Deploy Streamlit with Docker and routing a request via Nginx
Visualizing a Dataframe
So far, I have extracted table data embedded in PDFs and Word documents with Python and converted them into a pandas Dataframe. We deployed our Streamlit application as Pdf to CSV for displaying extracted records from PDF.
To do this, we would like to explain how to dockerize it, and deploy it to the server.
Streamlit
Streamlit is an open source Python library that allows you to quickly transform Python scripts into interactive web applications. Streamlit allows data scientists and developers to easily create data-driven web applications without any web development expertise.
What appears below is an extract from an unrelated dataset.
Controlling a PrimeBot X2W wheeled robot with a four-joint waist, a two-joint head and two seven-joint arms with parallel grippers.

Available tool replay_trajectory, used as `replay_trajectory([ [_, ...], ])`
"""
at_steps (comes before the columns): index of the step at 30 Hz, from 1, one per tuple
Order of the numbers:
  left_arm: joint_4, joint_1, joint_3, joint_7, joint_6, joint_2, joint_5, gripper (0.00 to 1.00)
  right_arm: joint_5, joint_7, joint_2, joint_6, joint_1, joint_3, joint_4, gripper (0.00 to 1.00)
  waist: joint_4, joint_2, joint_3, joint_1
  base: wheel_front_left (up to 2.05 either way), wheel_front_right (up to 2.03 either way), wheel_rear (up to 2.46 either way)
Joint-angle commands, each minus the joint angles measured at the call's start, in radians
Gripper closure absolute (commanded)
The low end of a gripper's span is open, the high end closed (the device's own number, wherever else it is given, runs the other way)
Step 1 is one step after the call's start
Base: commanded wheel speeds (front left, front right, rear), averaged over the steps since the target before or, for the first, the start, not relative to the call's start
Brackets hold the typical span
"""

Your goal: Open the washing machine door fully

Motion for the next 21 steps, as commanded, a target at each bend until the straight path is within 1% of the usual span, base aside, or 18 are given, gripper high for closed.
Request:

Streamlit has the following features:
- Simple, Pythonic code: Build web applications with easy-to-read, concise code with just Python knowledge
- Rapid prototyping: Rapidly bring your ideas to life with interactive widgets, charts, and layout tools
- Live editing: Changes to your code instantly update your application for faster development cycles
- Open source: Free to use and developed by an active community
- Complexity of deployment: With Streamlit Community Cloud, you can easily deploy applications without worrying about server settings and infrastructure management
Dockerizing Streamlit
Streamlit has a dedicated deploy environment called "Streamlit Community Cloud", but most people will want to deploy their Streamlit applications on their own servers. In such case, running the Streamlit application in a Docker container ensures environmental consistency and simplifies deployment.
For Pdf to CSV, we created the following Dockerfile and deployed it to the server.
requirements.txt is here:
tabula-py==2.9.3
streamlit==1.38.0
tabula-py
is for extracting table data from PDF.
Dockerfile is here:
FROM python:3.9-slim
WORKDIR /app
RUN apt-get update && apt-get install -y \
build-essential \
curl \
software-properties-common \
git \
openjdk-17-jre \
&& rm -rf /var/lib/apt/lists/*
COPY ./app.py .
COPY ./requirements.txt .
RUN pip3 install -r requirements.txt
EXPOSE 8501
ENTRYPOINT ["streamlit", "run", "app.py", "--server.port=8501", "--server.address=0.0.0.0"]
The Dockerfile is pretty standard. app.py is the main streamlit application. All that's left to do is create a Container Image with docker build
and deploy it. Here, the name of the built container image is "pdf-to-csv".
docker-compose.yml is here:
pdf-to-csv:
image: pdf-to-csv:0.0.1
container_name: 'pdf-to-csv'
Then, start it with "docker compose up -d" and access localhost:8501 in your browser to access the deployed application.
Routing under a path
In raw-fi-data.com, we deploy this Streamlit application and make it accessible via nginx (this is also a container). At that time, we routed access to this application under a certain path.
The nginx default.conf is as follows:
(...snip...)
location /pdf-to-csv {
proxy_pass http://pdf-to-csv:8501;
proxy_set_header Host $host;
proxy_set_header X-Real-IP $remote_addr;
proxy_set_header X-Forwarded-For $proxy_add_x_forwarded_for;
proxy_set_header X-Forwarded-Proto $scheme;
proxy_http_version 1.1;
proxy_set_header Upgrade $http_upgrade;
proxy_set_header Connection "upgrade";
}
You also need to specify this path when starting Streamlit as follows:
streamlit run app.py --server.baseUrlPath=/pdf-to-csv
Conclusion
I explained how to deploy Streamlit on your own server. Streamlit allows you to display and manipulate Dataframes with very little code. Please give it a try.